Hi,
On 2019-04-16 17:05:36 -0700, Andres Freund wrote:
> On 2019-04-16 18:59:37 -0400, Robert Haas wrote:
> > On Tue, Apr 16, 2019 at 6:45 PM Tom Lane <[email protected]> wrote:
> > > Do we need to think harder about establishing rules for multiplexed
> > > use of the process latch? I'm imagining some rule like "if you are
> > > not the outermost event loop of a process, you do not get to
> > > summarily clear MyLatch. Make sure to leave it set after waiting,
> > > if there was any possibility that it was set by something other than
> > > the specific event you're concerned with".
> >
> > Hmm, yeah. If the latch is left set, then the outer loop will just go
> > through an extra and unnecessary iteration, which seems fine. If the
> > latch is left clear, then the outer loop might miss a wakeup intended
> > for it and hang forever.
>
> Arguably that's a sign that the latch using code in the outer loop(s) isn't
> written correctly? If you do it as:
>
> while (true)
> {
> CHECK_FOR_INTERRUPTS();
>
> ResetLatch(MyLatch);
>
> if (work_needed)
> {
> Plenty();
> Code();
> Using(MyLatch);
> }
> else
> {
> WaitLatch(MyLatch);
> }
> }
>
> I think that's not a danger? I think the problem really is that we
> suggest doing that WaitLatch() unconditionally:
>
> * The correct pattern to wait for event(s) is:
> *
> * for (;;)
> * {
> * ResetLatch();
> * if (work to do)
> * Do Stuff();
> * WaitLatch();
> * }
> *
> * It's important to reset the latch *before* checking if there's work to
> * do. Otherwise, if someone sets the latch between the check and the
> * ResetLatch call, you will miss it and Wait will incorrectly block.
> *
> * Another valid coding pattern looks like:
> *
> * for (;;)
> * {
> * if (work to do)
> * Do Stuff(); // in particular, exit loop if some condition
> satisfied
> * WaitLatch();
> * ResetLatch();
> * }
>
> Obviously there's the issue that a lot of latch using code isn't written
> that way - but I also don't think there's that many latch using code
> that then also uses latch. Seems like we could fix that. While it has
> obviously dangers of not being followed, so does the
> 'always-set-latch-unless-outermost-loop' approach.
>
> I'm not sure I like the idea of incurring another unnecessary SetLatch()
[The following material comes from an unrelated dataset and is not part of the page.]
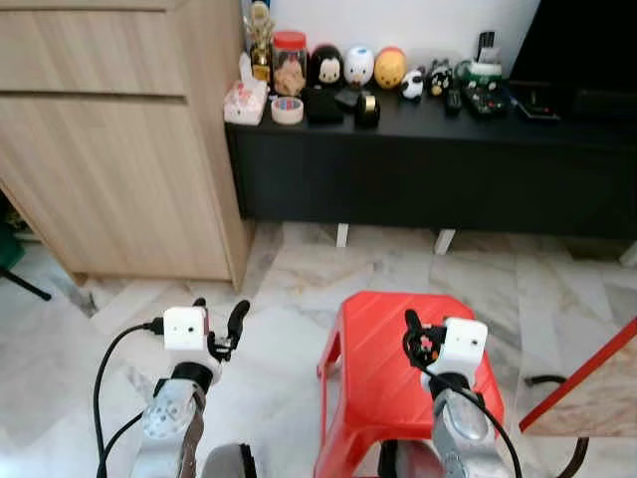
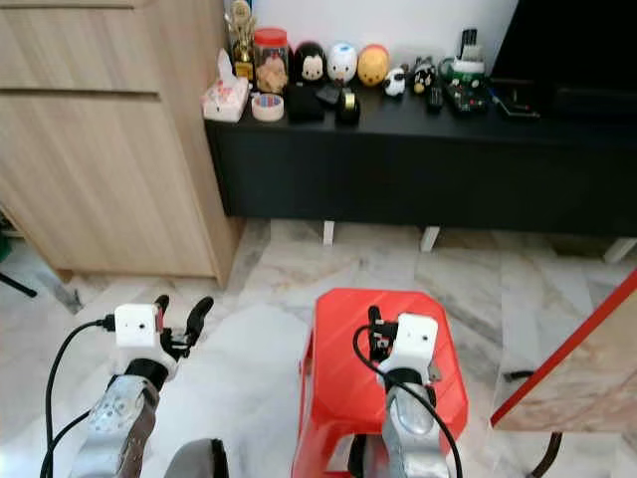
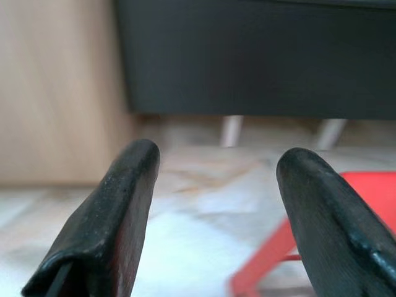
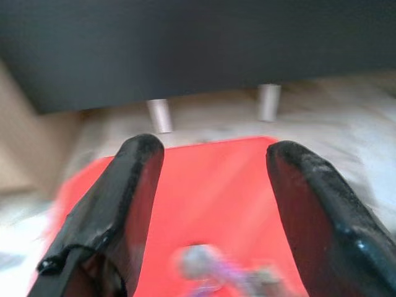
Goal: Hang keys on a hook
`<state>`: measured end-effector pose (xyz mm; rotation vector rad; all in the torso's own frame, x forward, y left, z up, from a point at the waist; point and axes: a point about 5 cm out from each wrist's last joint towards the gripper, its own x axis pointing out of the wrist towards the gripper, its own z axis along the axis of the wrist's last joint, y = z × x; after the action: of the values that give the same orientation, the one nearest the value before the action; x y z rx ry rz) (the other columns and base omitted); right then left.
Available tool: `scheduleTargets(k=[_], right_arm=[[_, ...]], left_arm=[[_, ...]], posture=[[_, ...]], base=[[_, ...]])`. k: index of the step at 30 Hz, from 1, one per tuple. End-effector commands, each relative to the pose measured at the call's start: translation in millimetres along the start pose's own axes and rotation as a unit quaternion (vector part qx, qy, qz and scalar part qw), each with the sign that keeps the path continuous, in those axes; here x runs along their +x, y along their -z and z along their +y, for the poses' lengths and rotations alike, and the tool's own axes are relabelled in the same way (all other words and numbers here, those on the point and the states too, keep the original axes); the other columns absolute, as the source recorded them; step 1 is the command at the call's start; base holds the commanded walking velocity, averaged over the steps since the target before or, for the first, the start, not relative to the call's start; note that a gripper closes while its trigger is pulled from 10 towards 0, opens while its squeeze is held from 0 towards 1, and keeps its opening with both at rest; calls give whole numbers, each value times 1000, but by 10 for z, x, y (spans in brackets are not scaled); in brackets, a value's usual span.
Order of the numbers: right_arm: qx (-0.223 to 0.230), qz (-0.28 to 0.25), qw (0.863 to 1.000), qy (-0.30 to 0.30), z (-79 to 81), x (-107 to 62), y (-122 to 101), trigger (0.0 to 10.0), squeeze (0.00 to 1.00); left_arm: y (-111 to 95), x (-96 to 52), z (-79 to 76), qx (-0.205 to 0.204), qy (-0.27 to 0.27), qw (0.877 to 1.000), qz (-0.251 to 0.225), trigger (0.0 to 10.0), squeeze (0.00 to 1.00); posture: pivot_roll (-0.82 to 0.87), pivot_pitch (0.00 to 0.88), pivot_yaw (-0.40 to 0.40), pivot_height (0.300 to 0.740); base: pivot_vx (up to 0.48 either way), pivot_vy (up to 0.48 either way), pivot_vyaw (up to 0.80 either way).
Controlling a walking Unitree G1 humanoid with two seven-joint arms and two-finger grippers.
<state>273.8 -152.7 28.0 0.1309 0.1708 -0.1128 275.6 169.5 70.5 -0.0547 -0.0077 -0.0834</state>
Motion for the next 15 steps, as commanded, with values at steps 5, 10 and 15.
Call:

> call for most latch using places.
>
> I guess there's a bit bigger danger of taking longer to notice
> postmaster-death. But I'm not sure I can quite see that being
> problematic - seems like all we should incur is another cycle through
> the loop, as the latch shouldn't be set anymore.
I think we should thus change our latch documentation to say:
something like:
diff --git a/src/include/storage/latch.h b/src/include/storage/latch.h
index fc995819d35..dc46dd94c5b 100644
--- a/src/include/storage/latch.h
+++ b/src/include/storage/latch.h
@@ -44,22 +44,31 @@
* {
* ResetLatch();
* if (work to do)
- * Do Stuff();
- * WaitLatch();
+ * DoStuff();
+ * else
+ * WaitLatch();
* }
*
* It's important to reset the latch *before* checking if there's work to
* do. Otherwise, if someone sets the latch between the check and the
* ResetLatch call, you will miss it and Wait will incorrectly block.
*
+ * The reason to only wait on the latch in case there is nothing to do is that
+ * code inside DoStuff() might use the same latch, and leave it reset, even
+ * though a SetLatch() aimed for the outer loop arrived. Which again could
+ * lead to incorrectly blocking in Wait.
+ *
* Another valid coding pattern looks like:
*
* for (;;)
* {
* if (work to do)
- * Do Stuff(); // in particular, exit loop if some condition satisfied
- * WaitLatch();
- * ResetLatch();
+ * DoStuff(); // in particular, exit loop if some condition satisfied
+ * else
+ * {
+ * WaitLatch();
+ * ResetLatch();
+ * }
* }
*
* This is useful to reduce latch traffic if it's expected that the loop's
and adapt code to match (at least in the outer loops).
Greetings,
Andres Freund